• [Work to complete]: Reproduce precisely the lines of the listing below, starting with the line that contains "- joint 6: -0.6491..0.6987" and stopping after the line that contains "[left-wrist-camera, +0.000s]"; include nothing else.

• [Data segment]:
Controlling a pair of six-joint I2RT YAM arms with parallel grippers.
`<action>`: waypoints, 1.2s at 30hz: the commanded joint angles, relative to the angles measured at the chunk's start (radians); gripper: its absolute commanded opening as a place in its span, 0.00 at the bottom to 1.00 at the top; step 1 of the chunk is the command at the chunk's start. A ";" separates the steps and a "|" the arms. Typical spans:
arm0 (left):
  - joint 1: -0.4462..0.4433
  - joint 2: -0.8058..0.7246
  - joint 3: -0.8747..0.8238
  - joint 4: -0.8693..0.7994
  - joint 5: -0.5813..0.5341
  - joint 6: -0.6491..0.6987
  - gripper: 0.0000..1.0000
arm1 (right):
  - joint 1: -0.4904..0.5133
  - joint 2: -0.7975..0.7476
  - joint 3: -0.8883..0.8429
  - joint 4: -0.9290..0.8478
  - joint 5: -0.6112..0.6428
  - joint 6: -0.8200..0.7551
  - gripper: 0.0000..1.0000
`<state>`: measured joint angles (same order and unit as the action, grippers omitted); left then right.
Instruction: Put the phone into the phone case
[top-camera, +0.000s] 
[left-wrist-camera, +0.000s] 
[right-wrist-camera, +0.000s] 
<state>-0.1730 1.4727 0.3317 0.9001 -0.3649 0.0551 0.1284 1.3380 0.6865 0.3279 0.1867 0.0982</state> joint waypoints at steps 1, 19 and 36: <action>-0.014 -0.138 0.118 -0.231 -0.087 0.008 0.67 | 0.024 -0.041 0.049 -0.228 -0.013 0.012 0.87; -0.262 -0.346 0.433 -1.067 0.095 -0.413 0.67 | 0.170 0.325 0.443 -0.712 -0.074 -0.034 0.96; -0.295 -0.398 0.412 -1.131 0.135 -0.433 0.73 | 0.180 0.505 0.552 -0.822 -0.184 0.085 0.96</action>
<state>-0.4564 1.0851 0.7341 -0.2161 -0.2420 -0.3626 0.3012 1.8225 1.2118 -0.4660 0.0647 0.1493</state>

• [Final answer]:
  - joint 6: -0.6491..0.6987
  - gripper: 0.0000..1.0000
arm1 (right):
  - joint 1: -0.4904..0.5133
  - joint 2: -0.7975..0.7476
  - joint 3: -0.8883..0.8429
  - joint 4: -0.9290..0.8478
  - joint 5: -0.6112..0.6428
  - joint 6: -0.8200..0.7551
  - gripper: 0.0000..1.0000
`<state>`: measured joint angles (same order and unit as the action, grippers omitted); left then right.
Instruction: Put the phone into the phone case
[top-camera, +0.000s] 
[left-wrist-camera, +0.000s] 

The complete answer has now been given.